**Exercise prompt**
Copy out each line of the data that holds the string "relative".

── Provided data

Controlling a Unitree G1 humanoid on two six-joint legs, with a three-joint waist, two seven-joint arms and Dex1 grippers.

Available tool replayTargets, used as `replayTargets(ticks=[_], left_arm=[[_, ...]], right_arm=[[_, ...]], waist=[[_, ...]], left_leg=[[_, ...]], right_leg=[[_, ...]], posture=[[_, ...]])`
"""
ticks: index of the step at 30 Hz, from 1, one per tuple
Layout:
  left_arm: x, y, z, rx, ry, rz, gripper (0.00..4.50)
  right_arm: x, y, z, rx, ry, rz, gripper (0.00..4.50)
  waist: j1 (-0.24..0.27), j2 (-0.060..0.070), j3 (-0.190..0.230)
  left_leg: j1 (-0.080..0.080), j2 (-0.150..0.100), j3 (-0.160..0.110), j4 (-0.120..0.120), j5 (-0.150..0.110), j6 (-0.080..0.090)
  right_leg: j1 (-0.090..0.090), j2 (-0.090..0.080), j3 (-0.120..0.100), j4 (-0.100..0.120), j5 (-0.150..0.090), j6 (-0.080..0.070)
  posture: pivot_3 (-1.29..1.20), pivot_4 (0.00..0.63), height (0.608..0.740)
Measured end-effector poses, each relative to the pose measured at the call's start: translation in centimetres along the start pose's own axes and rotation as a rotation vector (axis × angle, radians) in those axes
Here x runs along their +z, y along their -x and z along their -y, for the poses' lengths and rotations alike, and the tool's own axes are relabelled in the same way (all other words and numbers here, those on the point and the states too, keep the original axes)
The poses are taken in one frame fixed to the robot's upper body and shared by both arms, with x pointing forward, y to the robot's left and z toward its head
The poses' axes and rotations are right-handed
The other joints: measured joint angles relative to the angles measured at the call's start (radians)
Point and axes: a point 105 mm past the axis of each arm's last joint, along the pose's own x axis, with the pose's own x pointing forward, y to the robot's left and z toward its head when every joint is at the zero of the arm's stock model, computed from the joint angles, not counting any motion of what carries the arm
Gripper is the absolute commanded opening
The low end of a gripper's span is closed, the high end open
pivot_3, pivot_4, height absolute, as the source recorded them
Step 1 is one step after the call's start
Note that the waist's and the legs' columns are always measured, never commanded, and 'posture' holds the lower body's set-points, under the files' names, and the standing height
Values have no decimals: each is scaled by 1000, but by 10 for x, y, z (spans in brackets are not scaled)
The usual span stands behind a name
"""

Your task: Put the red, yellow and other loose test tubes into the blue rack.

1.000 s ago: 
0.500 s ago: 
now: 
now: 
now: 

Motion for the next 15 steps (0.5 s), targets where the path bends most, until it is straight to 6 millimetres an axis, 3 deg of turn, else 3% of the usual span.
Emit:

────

**Final answer**
Measured end-effector poses, each relative to the pose measured at the call's start: translation in centimetres along the start pose's own axes and rotation as a rotation vector (axis × angle, radians) in those axes
The other joints: measured joint angles relative to the angles measured at the call's start (radians)

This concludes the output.